Most swimmers begin their competitive phase of swimming, through joining a club program between the ages of eight and twelve years of age. Competitive swimming is swimming at the highest level of stroke ability and speed while racing against other competitors. I began my swimming journey at the age of six. Between the ages of six and sixteen I accumulated ten years of competing before being pulled away from competitive swimming due to a shoulder reconstruction.
All swimmers have their own reasons for putting on their bathers and diving into the water. For me, I had the aspiration of representing Tasmania which I was privileged to be able to achieve. To achieve my goals, there were many steppingstones to accommodate for along the way. Regardless of what my goals were, my training load required consistency, focus and motivation to continue to perform. As a swimmer I was driven to perform well however, my training load wasn’t just swimming based. Whilst at my peak performance in swimming I was also competing at a high level in gymnastics as well as representing Tasmania in athletics and cross country. Staying engaged in multiple sporting criteria was my key to success. Gymnastics gave me strength and flexibility whilst running aided my endurance, these qualities combined allowed me to develop my technique and continue to develop my strength and endurance in the water. This method of training can be identified as cross training which includes training in sports other than the athletes chosen sport. Cross training uses the benefits of one training method's effectiveness to offset the drawbacks of another to enhance performance overall. Combining the workload of multiple sports together at a high level made me unique, it allowed me to gain a strong competitive edge against my swimming opponents.
Performing at an elite level in three sports was demanding. While each sport had a distinct advantage for me, they all went through different phases of growth and training demands. Managing training loads can be confronting and often leads to fatigue or burn out. Burn out and fatigue for swimmers involves emotional and physical exhaustion and can reduce a swimmer’s sense of accomplishment. It is estimated that eleven percent of athletes end their career due to burning out from being overtrained. Similarly, to me swimmers are often engaged in multiple different sports at a range of levels. To alleviate the sense of burnout working closely with your coach and maintaining open communication allows coaches to understand when swimmers are in their peak training phases within alternate sports. Coaches can then work with swimmers to foster intrinsic motivation therefore continuing improvement in the water. It is important to maintain a healthy balance between different sporting commitments whilst also analysing each programs effectiveness in correlation with one another.
Whilst at my peak performance for swimming I trained between five to six sessions a week. Reflecting now my training consisted of alternate phases including technique, endurance, speed, taper, and recovery. Whilst training however, I paid little to no interest in what the training sessions involved. Moving into a more active role now as a swimming coach it is influential to see how important training phases are and to appreciate their importance as a swimmer. Planning the perfect peak, to coincide with the swimmers established main competition within the season is the purpose of training at an elite level hence, the importance for training phases.

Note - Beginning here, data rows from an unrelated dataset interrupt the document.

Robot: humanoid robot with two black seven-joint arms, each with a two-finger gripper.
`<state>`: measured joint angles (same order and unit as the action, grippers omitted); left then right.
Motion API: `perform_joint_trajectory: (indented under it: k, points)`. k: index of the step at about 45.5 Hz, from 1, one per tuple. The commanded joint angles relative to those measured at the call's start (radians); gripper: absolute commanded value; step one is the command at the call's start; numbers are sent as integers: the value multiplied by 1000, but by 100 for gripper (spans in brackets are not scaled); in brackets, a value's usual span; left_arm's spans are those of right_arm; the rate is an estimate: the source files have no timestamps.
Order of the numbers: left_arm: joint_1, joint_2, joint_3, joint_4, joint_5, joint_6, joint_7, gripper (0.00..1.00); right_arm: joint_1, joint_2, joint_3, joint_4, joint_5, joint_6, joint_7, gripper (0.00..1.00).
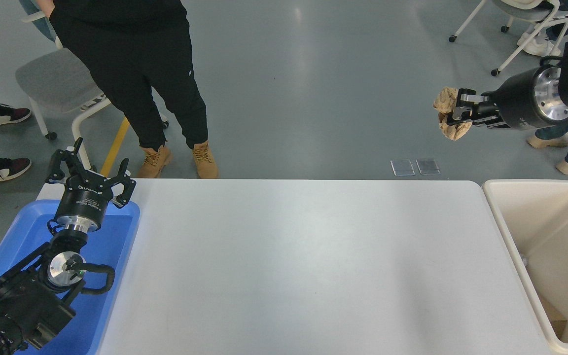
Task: Pick up paper ball place in dustbin
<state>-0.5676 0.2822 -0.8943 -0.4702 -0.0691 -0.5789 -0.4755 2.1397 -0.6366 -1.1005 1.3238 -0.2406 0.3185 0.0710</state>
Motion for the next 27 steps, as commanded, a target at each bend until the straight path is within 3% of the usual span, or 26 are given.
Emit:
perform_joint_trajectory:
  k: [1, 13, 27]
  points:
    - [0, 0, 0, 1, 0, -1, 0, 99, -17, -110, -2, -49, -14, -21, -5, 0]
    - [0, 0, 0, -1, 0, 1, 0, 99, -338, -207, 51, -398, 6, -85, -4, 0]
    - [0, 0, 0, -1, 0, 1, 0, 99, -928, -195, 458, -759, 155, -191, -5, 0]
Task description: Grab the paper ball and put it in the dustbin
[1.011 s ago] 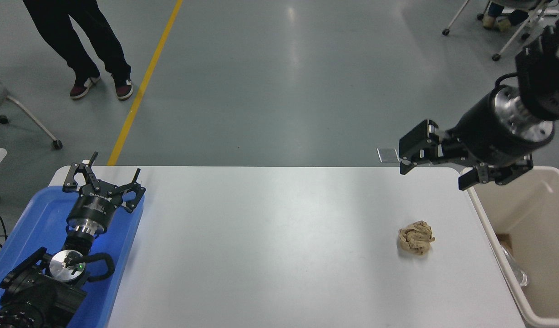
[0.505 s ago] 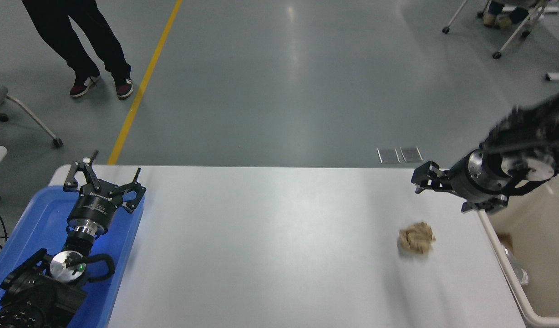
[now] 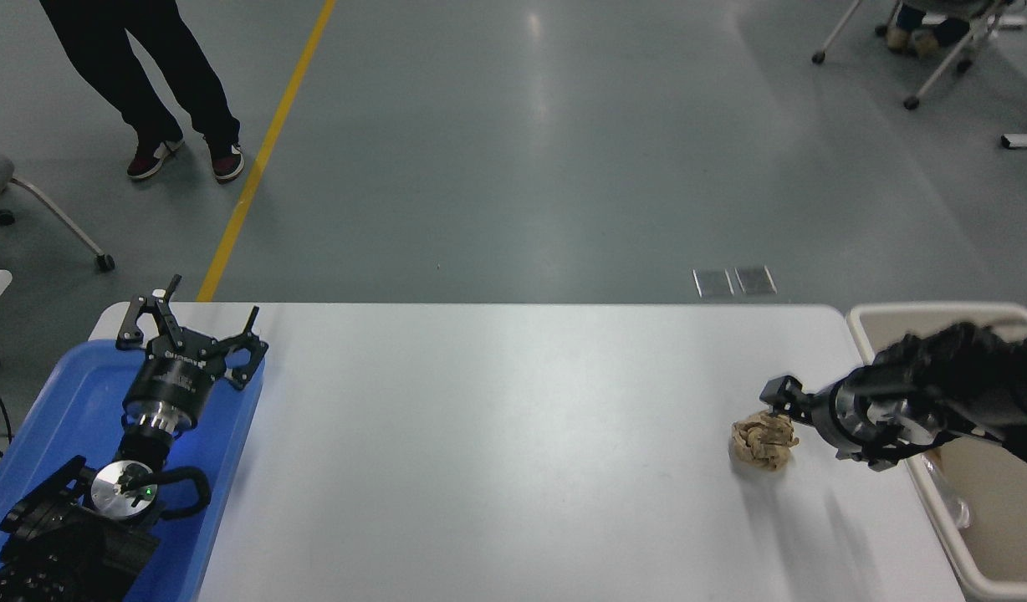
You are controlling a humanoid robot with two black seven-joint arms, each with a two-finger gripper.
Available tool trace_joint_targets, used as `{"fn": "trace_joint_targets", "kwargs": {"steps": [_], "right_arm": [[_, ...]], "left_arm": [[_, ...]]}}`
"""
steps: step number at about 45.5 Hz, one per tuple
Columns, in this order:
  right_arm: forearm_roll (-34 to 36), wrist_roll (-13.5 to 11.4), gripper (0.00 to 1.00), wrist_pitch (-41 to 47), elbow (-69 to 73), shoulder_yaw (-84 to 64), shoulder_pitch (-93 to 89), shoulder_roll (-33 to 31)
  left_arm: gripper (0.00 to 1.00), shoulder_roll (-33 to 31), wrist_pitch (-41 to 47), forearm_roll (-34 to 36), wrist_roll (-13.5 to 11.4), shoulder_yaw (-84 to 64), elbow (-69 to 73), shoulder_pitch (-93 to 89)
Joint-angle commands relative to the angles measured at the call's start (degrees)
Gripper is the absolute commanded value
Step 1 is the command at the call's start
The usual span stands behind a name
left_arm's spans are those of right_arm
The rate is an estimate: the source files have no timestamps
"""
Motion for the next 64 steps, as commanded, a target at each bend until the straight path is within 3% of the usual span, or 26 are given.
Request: {"fn": "trace_joint_targets", "kwargs": {"steps": [1, 6, 11, 14, 15, 17, 21, 32, 46, 64], "right_arm": [[0.0, 0.01, 1.0, -1.58, -6.9, 5.26, -7.36, 2.74], [0.0, 0.01, 1.0, -2.02, -7.16, 5.7, -7.8, 3.36], [0.0, 0.45, 0.92, -4.66, -7.25, 6.14, -7.72, 3.53], [-0.08, 0.45, 0.67, -5.63, -7.17, 5.97, -7.45, 3.62], [-1.13, 0.54, 0.42, -5.54, -7.16, 5.53, -7.28, 3.88], [-1.31, 0.54, 0.22, -5.63, -7.16, 5.09, -7.1, 4.23], [-3.77, 0.54, 0.0, -5.45, -6.81, 4.47, -6.75, 4.15], [-6.24, 0.71, 0.0, -5.28, -2.6, 2.72, -2.1, 1.96], [-10.63, 1.42, 0.0, -3.08, 20.59, -5.01, 18.81, -7.36], [-12.3, 1.51, 0.0, 17.12, 46.7, -16.88, 56.6, -15.28]], "left_arm": [[0.99, 0.0, 0.0, 0.0, 0.0, 0.0, 0.0, 0.0], [0.99, 0.0, 0.0, 0.0, 0.0, 0.0, 0.0, 0.0], [0.99, 0.0, 0.0, 0.0, 0.0, 0.0, 0.0, 0.0], [0.99, 0.0, 0.0, 0.0, 0.0, 0.0, 0.0, 0.0], [0.99, 0.0, 0.0, 0.0, 0.0, 0.0, 0.0, 0.0], [0.99, 0.0, 0.0, 0.0, 0.0, 0.0, 0.0, 0.0], [0.99, 0.0, 0.0, 0.0, 0.0, 0.0, 0.0, 0.0], [0.99, 0.0, 0.0, 0.0, 0.0, 0.0, 0.0, 0.0], [0.99, 0.0, 0.0, 0.0, 0.0, 0.0, 0.0, 0.0], [0.99, 0.0, 0.0, -0.09, 0.0, -0.09, 0.0, 0.0]]}}
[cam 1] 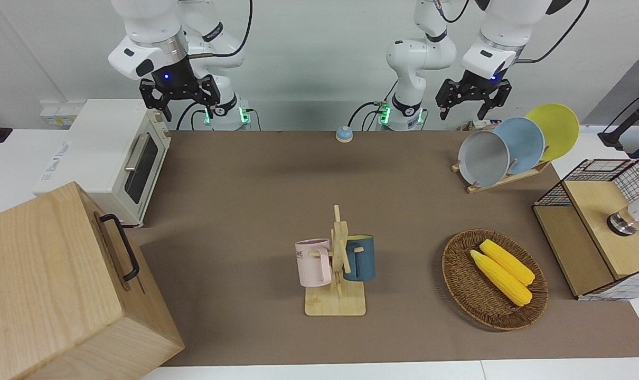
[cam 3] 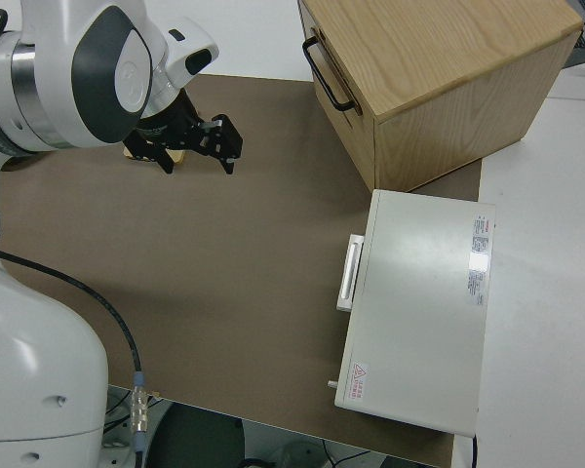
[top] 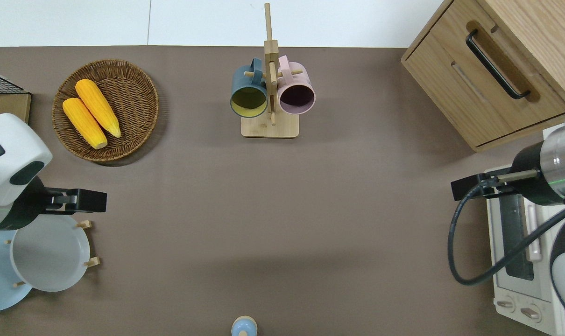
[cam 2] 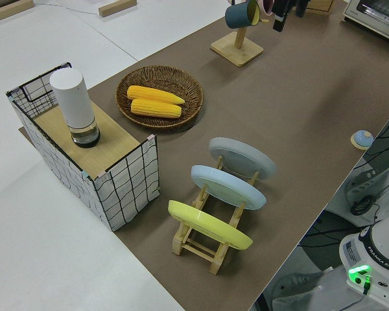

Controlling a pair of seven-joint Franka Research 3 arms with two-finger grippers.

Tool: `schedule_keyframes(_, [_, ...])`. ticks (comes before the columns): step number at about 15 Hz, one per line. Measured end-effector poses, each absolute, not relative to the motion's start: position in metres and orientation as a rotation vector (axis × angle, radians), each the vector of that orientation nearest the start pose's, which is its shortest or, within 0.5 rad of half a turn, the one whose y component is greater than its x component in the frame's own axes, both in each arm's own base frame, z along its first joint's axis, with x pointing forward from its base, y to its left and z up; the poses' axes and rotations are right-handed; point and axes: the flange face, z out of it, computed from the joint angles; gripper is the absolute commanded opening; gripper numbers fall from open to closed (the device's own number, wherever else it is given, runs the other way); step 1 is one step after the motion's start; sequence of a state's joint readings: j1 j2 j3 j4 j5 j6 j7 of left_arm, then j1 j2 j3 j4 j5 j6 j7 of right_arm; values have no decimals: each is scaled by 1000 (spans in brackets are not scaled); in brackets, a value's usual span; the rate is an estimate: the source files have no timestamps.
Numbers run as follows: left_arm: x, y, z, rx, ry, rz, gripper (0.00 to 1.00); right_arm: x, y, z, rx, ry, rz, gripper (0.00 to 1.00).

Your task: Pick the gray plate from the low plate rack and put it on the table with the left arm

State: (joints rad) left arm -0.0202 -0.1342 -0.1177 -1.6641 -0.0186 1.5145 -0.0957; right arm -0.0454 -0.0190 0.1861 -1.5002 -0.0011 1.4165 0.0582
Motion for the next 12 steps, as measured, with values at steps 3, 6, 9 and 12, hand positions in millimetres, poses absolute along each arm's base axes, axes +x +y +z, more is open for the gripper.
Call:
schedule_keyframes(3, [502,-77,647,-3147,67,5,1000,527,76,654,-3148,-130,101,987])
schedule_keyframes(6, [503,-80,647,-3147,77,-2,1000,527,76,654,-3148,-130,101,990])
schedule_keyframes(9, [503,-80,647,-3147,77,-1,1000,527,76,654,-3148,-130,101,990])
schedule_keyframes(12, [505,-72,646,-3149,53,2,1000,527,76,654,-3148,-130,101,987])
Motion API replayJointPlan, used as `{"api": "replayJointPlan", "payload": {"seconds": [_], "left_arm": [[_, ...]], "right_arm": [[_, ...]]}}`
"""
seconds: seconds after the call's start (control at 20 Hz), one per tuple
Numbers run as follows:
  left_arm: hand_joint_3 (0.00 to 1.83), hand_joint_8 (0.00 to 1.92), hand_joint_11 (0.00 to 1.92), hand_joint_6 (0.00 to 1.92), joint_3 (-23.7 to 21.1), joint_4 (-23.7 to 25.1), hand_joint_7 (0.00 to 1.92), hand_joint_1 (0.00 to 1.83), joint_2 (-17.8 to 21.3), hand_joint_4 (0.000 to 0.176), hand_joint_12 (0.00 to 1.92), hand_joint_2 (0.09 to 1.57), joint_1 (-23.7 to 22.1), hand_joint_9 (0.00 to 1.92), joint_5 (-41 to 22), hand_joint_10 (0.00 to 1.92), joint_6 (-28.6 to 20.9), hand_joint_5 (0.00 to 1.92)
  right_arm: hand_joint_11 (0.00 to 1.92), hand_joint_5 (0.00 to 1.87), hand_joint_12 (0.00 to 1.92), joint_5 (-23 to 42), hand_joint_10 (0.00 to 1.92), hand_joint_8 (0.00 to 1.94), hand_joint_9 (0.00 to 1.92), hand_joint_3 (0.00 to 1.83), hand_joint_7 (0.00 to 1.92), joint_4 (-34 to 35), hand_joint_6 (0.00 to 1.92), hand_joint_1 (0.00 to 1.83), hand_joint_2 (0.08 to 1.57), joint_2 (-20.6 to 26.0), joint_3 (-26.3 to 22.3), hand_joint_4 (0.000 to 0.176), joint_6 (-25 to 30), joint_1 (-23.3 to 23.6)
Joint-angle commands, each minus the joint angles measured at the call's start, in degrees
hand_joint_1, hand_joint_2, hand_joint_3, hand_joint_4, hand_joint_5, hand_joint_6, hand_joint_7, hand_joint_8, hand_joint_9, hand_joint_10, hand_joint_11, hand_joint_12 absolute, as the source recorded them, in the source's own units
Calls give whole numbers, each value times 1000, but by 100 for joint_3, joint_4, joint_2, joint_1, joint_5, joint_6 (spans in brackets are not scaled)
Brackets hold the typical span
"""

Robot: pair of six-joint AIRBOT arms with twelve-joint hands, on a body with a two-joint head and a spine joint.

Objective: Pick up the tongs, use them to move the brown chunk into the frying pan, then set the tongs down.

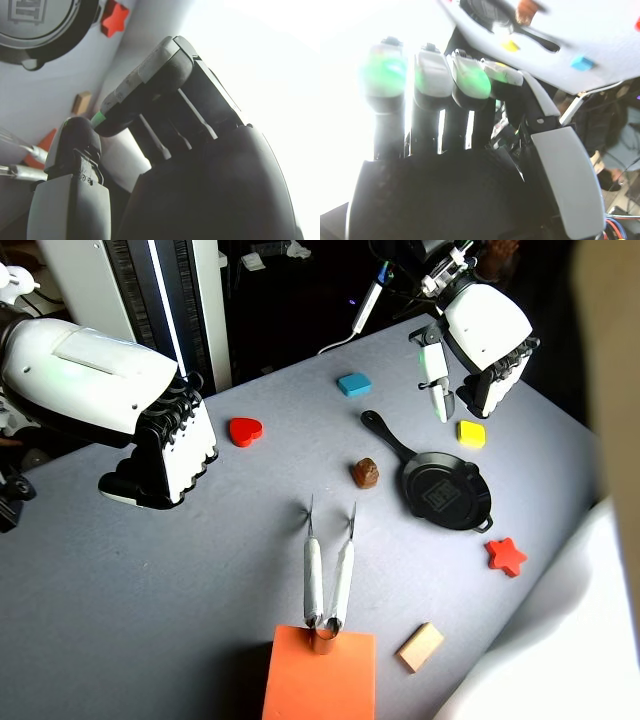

As a coach now it is fascinating to reflect on how I trained as a swimmer compared to how I believed I was at the time. Coaching is far more advanced than who a swimmer interacts with on the pool deck. Coaching involves periodisation, seasonal planning, structuring monthly, weekly, and daily programs as well as identifying scheduled volume and intensity loads for structured periods of time throughout each season. For me there was minimal thought into the efforts my coaches were going through to help me achieve my goals. A highlight that I always reflect on is my swimming performance at the Australian age championships in 2017. This was the year of my best performances in swimming, this is also the year where I began to value the importance of effective coaching. Without the encouragement and consistency from
my coaching team I would never have been able to explore the depths of my potential in the water.
At the age of sixteen I gave up my swimming career. After undergoing my shoulder reconstruction, I found it very difficult to regain my confidence again in the water. I parted way with swimming after feeling unsupported by my coaching team and ultimately burnt out. At the time I was unsure where this would leave me and what I would do next. Swimming had been such a large inclusion throughout my childhood that I didn’t know what to expect whilst not swimming. After stopping swimming, I found enjoyment playing AFL and rowing. I always knew that I wanted my future to be revolved around the fitness industry, therefore after graduating school in 2020 I completed my studies to become a personal trainer. From here in 2021 my younger brother William started to show large improvements in his swimming and began travelling interstate to compete. Of course, I wanted to tag along with my family so interstate I went to watch my brother race. Through watching him race I found my passion again for swimming.
After this newfound passion I began studying to become a swimming coach. After no association with swimming for over three years today I work at HC as a qualified development coach. My main focus at HC is the H20 program which is designed to support swimmers who may wish to focus on different goals. The program is focused on fitness, skill development and enjoyment of swimming. The squad also promotes physical and emotional wellbeing. Because of my past swimming experiences, I can relate to my swimmers and gain a deeper knowledge of their needs and limitations with regard to the development of their swimming. I am thoroughly enjoying coaching apart of the HC program. All the coaching staff have a world of knowledge and extensive experience which has taught me so much throughout my coaching journey. As HC continues to grow in members, I am excited for what the future holds and to be including in a new swimming journey.